* Exercise objective:
Only a number is expected: how many lines in these records mention the word "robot"?

* Dataset records:
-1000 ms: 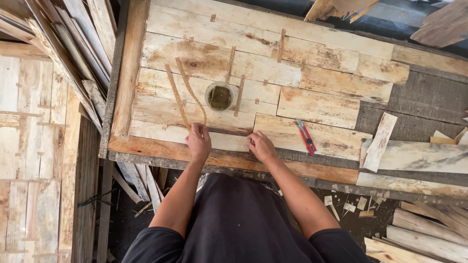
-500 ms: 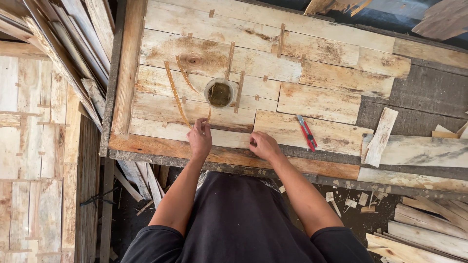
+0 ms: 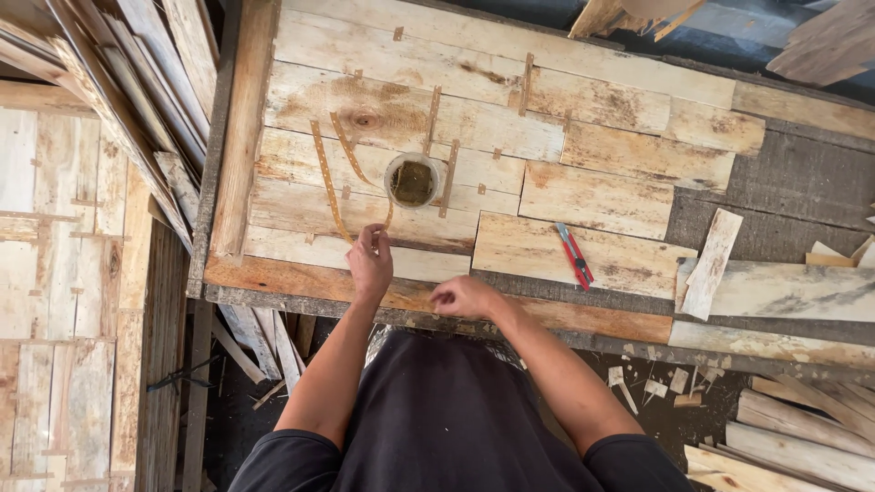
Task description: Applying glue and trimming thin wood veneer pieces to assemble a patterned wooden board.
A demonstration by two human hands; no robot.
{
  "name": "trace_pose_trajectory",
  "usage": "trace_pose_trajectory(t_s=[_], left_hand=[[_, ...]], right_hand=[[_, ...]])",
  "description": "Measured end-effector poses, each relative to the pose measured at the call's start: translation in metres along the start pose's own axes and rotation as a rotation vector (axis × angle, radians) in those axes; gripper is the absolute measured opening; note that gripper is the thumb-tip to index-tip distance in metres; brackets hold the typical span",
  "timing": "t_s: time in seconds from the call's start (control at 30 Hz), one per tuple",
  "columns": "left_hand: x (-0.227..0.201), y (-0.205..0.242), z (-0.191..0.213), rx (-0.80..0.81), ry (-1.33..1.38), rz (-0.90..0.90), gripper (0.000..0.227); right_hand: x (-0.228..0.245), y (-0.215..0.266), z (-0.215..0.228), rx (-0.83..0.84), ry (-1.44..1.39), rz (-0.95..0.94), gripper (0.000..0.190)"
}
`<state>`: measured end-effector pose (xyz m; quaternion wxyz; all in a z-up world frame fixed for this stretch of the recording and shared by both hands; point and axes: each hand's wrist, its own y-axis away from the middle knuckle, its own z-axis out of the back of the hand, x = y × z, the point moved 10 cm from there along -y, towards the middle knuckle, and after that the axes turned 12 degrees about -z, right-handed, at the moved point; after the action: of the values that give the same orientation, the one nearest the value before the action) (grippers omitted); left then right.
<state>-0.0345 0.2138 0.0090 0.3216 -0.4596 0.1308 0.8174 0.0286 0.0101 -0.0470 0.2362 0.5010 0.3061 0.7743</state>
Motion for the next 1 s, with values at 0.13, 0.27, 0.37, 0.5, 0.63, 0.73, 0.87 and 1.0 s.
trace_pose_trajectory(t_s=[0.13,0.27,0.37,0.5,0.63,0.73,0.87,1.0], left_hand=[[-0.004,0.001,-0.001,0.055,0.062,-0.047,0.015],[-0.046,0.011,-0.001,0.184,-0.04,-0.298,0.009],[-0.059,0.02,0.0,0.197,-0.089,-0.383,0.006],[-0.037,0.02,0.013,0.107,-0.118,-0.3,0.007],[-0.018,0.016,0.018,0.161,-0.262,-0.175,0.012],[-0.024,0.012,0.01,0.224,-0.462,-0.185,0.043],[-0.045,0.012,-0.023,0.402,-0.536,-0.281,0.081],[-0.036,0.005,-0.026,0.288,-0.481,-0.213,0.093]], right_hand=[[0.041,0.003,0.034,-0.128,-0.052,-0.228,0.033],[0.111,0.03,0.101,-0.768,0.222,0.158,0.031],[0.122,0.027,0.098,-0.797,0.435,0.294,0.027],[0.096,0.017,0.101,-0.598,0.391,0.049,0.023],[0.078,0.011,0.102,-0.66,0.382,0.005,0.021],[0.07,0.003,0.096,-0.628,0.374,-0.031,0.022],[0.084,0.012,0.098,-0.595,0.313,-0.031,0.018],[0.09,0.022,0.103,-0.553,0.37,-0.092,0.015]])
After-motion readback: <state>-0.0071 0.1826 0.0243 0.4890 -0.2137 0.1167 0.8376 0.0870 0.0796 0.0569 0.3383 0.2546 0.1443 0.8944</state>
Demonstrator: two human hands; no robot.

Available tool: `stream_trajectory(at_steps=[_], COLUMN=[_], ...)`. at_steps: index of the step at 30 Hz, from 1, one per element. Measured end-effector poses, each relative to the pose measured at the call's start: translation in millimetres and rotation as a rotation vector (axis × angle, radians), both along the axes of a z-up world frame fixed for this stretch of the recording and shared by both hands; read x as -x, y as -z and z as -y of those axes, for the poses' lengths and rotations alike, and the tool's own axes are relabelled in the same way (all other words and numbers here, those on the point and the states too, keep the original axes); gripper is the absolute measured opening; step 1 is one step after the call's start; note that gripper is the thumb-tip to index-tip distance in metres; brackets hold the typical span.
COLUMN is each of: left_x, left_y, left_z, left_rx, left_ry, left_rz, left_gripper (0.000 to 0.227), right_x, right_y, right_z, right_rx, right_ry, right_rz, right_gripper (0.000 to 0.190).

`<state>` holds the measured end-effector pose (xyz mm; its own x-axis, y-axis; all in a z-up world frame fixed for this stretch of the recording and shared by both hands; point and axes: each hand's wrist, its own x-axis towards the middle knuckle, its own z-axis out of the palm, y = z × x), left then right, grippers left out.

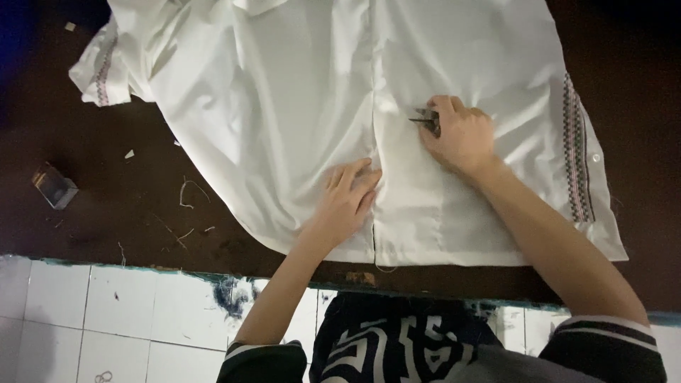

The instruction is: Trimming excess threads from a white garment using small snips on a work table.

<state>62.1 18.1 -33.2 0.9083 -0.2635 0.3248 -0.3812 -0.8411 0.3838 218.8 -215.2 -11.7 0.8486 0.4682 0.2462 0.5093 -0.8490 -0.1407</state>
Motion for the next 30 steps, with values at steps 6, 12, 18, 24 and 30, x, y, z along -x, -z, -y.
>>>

* Result of this task:
2